Yeah. I think a lot of this comes down to the intersection of trade compliance and business resilience. And I think, with the speed of change, of course, and really the high impact that the changes are having, whether it's tariffs or Russia sanctions, for example, I think a lot of companies had to wake up and realize that they need answers. And they need a trade compliance department that can be a strategic partner to the business and can deliver information that valuable for making, we'll say proactive investment decisions. It's not enough, just sit back and have your policies anymore. I know we've been saying that for years for operational reasons, but quite frankly now it's just too expensive to do that. And I think Russia was such, in some ways, a good test case for the resilience of so many of these organizations, because there are companies today that still do not have a handle over what is the real picture of their direct and indirect business with Russia.

They don't have an overview of, here's exactly my products that have HS codes subject to Russia sanctions. They're not sure which of their business partners are highest risk for that kind of business. So, I think that was a really good wake up call for trade compliance departments to say, we need to have transparency over our business, not just our little trade compliance function. But we really need to understand what's going on in the business. And we need a smarter way of proactively identifying where our risk exposure gaps are, so that if something happens tomorrow, we can immediately get that visibility. We can inform our leadership and we can make thoughtful decisions, because otherwise we're going to be wasting time, money, and resources for in some cases the next few years.
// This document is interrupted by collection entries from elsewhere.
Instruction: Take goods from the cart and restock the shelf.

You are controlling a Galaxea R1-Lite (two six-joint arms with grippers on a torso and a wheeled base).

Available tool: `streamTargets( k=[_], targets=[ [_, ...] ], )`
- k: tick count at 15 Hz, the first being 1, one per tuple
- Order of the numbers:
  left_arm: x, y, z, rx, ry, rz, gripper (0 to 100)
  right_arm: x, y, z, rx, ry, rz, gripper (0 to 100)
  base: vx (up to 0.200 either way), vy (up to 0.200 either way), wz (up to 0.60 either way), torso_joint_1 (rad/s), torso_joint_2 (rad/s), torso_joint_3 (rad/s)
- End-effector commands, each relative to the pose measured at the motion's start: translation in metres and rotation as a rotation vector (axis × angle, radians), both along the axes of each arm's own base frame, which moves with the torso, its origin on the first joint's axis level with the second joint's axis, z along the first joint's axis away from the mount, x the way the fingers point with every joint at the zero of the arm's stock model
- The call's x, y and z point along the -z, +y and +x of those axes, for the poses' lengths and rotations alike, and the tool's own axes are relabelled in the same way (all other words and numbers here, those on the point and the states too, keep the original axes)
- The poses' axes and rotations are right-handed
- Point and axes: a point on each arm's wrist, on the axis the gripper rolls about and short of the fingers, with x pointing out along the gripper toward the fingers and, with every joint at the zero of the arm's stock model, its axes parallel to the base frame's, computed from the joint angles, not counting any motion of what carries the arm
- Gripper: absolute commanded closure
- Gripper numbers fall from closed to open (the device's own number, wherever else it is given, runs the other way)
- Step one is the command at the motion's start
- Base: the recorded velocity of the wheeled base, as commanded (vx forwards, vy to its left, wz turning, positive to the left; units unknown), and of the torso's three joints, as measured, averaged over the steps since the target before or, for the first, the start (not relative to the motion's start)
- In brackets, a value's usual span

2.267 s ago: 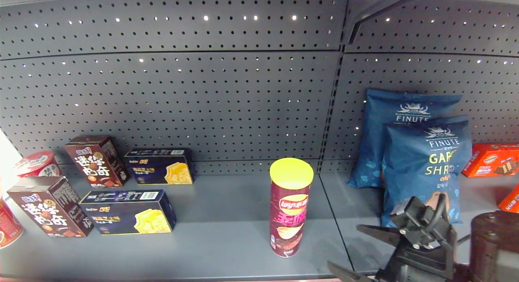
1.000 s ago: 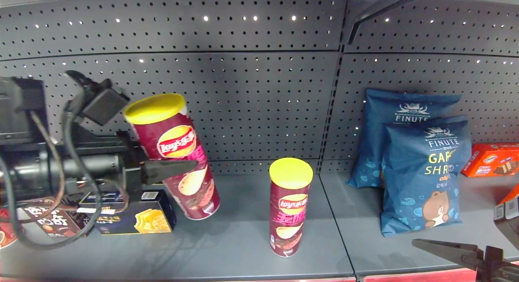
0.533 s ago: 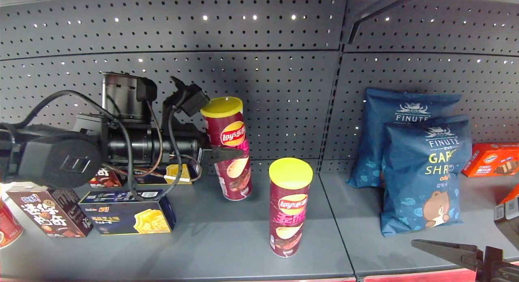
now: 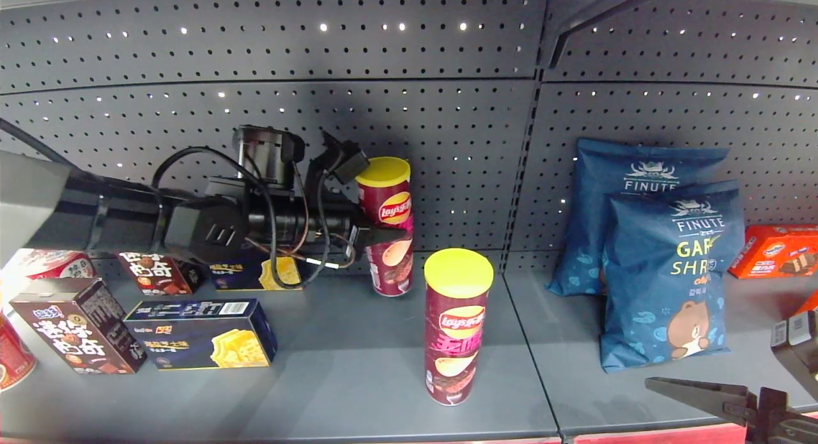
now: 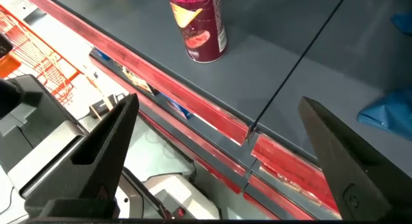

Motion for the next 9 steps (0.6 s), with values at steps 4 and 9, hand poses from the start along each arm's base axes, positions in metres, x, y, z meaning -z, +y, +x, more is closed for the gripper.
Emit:
streamTargets(
  k=[4, 9],
  targets=[
    [0.022, -0.025, 0.022, 0.041, 0.018, 0.006, 100, 0.000, 0.001, 0.001, 0.000, 0.003, -0.002, 0, 0.000, 0.000, 0.00, 0.000, 0.00, 0.000],
    [0.038, -0.034, 0.027, 0.054, 0.040, 0.014, 100, 0.000, 0.001, 0.001, -0.002, 0.002, -0.003, 0, 0.000, 0.000, 0.00, 0.000, 0.00, 0.000]
  ],
)
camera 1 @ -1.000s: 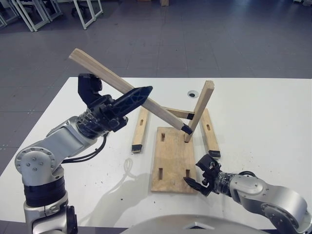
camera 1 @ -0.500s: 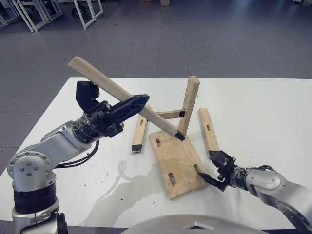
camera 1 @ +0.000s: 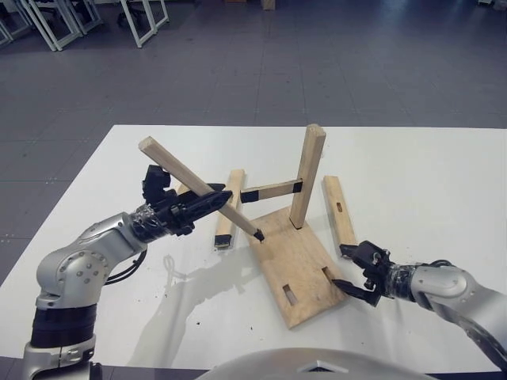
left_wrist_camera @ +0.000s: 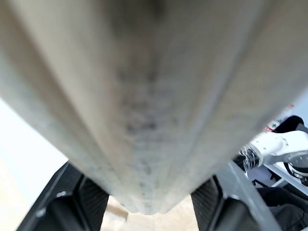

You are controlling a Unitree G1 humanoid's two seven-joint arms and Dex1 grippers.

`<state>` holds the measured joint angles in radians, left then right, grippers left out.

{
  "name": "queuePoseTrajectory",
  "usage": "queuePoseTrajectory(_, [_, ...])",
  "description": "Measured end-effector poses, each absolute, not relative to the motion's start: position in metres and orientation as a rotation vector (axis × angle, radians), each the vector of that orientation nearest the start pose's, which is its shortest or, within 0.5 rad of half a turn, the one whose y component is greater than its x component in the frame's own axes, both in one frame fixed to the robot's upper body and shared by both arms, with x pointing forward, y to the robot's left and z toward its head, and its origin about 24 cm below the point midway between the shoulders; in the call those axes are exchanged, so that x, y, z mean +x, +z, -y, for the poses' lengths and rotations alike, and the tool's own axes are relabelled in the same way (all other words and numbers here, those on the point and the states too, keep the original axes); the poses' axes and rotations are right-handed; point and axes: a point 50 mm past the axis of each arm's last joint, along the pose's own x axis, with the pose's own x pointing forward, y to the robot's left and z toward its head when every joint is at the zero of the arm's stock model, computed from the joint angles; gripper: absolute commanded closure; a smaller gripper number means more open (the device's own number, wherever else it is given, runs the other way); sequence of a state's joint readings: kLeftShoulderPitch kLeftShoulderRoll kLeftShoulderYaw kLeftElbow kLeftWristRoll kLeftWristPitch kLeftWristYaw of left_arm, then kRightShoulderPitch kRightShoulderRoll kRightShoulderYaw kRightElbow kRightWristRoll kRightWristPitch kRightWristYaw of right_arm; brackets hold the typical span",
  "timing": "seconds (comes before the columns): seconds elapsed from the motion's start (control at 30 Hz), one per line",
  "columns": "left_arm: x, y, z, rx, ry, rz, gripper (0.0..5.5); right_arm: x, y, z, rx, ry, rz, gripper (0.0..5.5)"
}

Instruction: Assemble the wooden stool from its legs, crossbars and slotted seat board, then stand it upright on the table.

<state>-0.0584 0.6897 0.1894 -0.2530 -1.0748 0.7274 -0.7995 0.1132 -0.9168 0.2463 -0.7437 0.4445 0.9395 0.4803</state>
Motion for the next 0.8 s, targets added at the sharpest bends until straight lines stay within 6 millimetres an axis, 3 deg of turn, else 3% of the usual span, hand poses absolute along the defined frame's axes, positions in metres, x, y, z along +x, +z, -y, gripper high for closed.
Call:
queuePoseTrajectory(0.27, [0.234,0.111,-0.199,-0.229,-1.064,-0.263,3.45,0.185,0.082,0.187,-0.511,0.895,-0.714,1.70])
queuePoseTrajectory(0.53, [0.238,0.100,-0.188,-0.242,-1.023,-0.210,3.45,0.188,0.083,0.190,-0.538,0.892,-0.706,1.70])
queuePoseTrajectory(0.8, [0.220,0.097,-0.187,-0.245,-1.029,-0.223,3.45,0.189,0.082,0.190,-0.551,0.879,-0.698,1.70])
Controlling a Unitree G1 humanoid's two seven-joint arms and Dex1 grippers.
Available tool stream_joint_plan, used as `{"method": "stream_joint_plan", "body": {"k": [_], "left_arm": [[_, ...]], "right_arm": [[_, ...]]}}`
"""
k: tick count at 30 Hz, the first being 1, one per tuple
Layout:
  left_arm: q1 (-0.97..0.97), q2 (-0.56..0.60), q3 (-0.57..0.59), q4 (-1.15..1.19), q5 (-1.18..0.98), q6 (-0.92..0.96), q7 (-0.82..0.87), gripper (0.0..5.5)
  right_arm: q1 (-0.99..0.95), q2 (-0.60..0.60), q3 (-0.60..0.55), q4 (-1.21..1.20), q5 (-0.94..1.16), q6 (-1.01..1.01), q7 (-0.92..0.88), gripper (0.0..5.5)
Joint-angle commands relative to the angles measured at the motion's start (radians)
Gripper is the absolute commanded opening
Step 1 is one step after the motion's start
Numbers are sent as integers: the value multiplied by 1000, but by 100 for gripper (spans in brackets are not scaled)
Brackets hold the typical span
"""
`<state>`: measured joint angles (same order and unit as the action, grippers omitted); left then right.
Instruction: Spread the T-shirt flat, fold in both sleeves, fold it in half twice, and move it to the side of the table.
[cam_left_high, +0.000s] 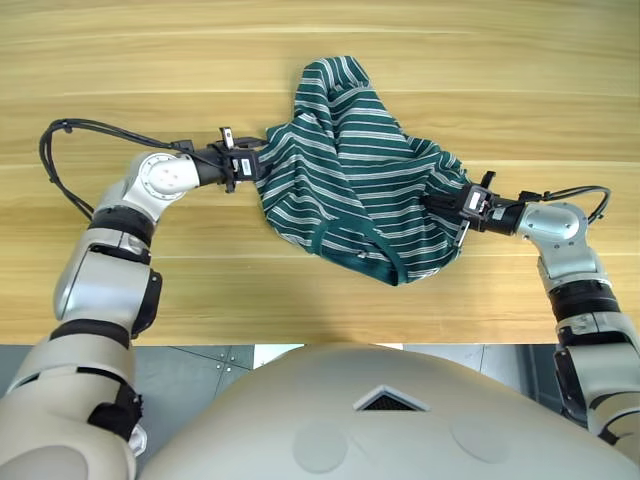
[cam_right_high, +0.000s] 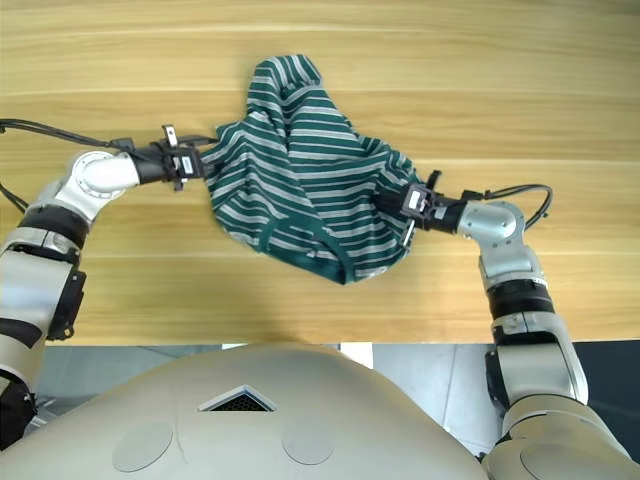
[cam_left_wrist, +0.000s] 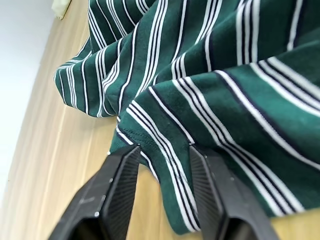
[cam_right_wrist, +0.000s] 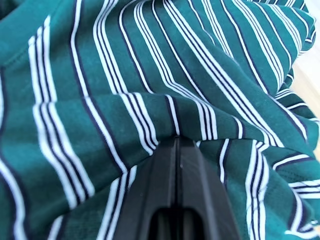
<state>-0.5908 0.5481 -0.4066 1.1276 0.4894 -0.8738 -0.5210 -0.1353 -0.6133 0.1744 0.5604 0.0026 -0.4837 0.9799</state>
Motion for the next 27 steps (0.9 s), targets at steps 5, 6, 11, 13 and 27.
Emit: {"method": "stream_joint_plan", "body": {"k": [5,6,11,13,27], "left_arm": [[42,126,-46,-9,61,-14,45,183],[33,130,-41,-3,57,-1,60,183],[31,137,-29,22,50,30,108,183],[38,130,-34,31,61,37,128,183],[120,117,159,-147,-444,-34,-340,212]], "right_arm": [[-79,-94,-57,200,-83,-14,-144,0],[-87,-102,-61,231,-94,-22,-166,0],[-133,-110,-71,284,-98,-52,-198,0],[-138,-99,-74,274,-82,-62,-184,0],[-92,-15,-70,-5,68,-8,-34,31]]}}
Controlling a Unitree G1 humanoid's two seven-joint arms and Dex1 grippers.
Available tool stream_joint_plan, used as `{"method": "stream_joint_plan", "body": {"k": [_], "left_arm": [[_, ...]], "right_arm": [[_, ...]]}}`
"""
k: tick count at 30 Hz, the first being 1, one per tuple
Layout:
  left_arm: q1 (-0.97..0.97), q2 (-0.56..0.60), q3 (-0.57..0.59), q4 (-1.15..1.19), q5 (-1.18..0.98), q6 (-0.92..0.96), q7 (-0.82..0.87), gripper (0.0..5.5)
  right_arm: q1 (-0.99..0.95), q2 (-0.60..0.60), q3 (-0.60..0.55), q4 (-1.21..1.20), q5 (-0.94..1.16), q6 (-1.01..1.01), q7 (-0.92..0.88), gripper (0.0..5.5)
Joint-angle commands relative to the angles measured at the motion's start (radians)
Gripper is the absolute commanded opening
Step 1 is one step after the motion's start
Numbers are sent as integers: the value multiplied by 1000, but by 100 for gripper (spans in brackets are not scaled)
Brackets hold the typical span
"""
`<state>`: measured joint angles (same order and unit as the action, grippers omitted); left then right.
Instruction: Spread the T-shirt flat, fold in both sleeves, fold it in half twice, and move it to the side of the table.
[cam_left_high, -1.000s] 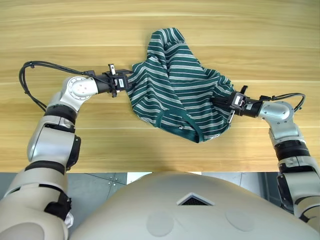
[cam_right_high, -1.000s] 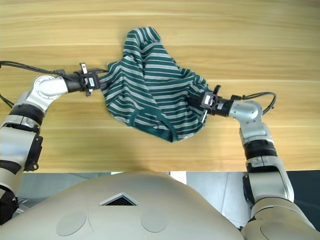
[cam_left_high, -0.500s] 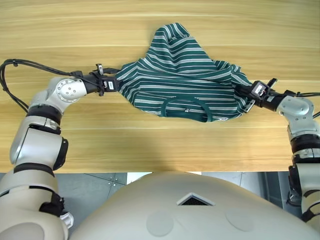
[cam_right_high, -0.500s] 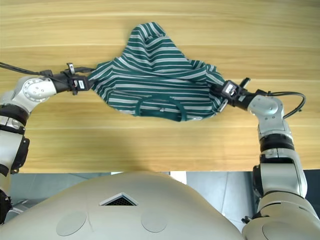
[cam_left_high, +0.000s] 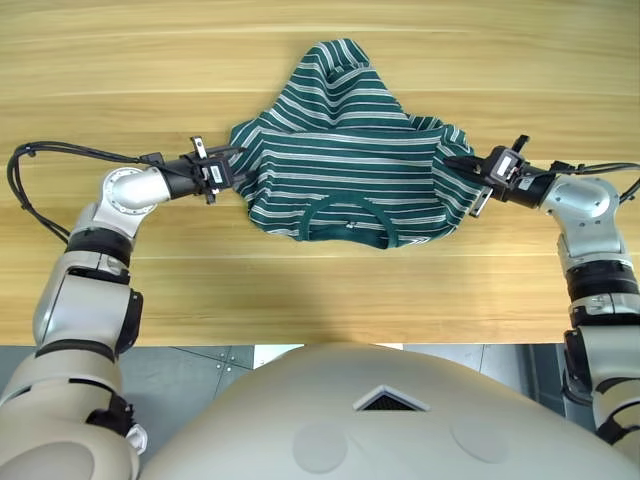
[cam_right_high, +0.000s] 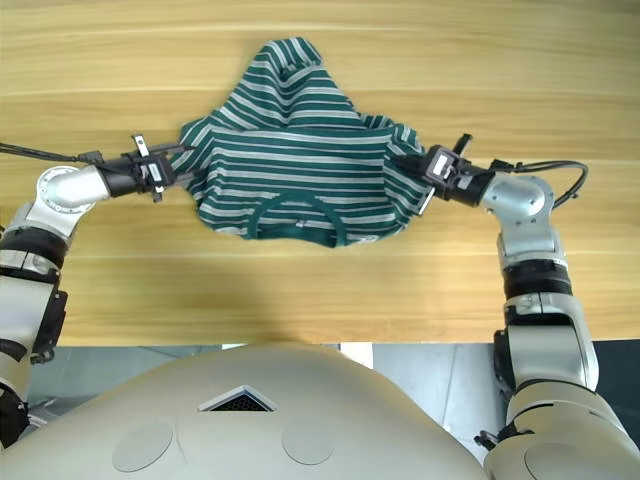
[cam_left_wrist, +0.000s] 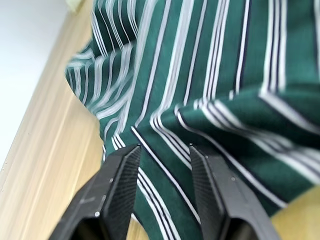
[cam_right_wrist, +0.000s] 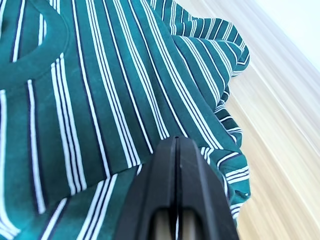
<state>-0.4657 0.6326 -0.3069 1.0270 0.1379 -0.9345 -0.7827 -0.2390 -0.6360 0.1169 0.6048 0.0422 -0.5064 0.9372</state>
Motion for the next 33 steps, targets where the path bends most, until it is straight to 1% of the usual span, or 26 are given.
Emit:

And I saw some very interesting statistical comparisons when the Russian invasion of Ukraine happened, where they were saying, here's the percentage of companies that did business with Russia. And they were showing the percentages of what that business represented for many of these companies. Now, of course, there are some companies that were very specialized in Russia business and that was quite difficult for them. But for many companies, this was a portion of their portfolio. Now, if we imagine the same kind of scenario was to happen with China, this is catastrophic for most companies. So, I think, in this case, we really need to see companies taking a two-pronged approach. One is absolutely getting the transparency over the business. And quite often, that usually means data.

What are they actually doing from a transactional point of view? What are the core areas of risk exposure? And how can they proactively deal with them? And then on the flip side of this is something I recommend to many of my clients, is that they kind of take that insight, and that information and they go call someone like you and say, "Okay, Scott, based on what we understand about our business, based on our operational gaps and based on some of the kind of regulatory risk exposure areas we have, whether that's from a compliance, non-compliance point of view, or actually as we said earlier, that US nexus in their business, how do we deal with this? What are our options? How should we be maybe changing the way we think about things in a way that's obviously compliant, but going to give us the best business resilience going forward?"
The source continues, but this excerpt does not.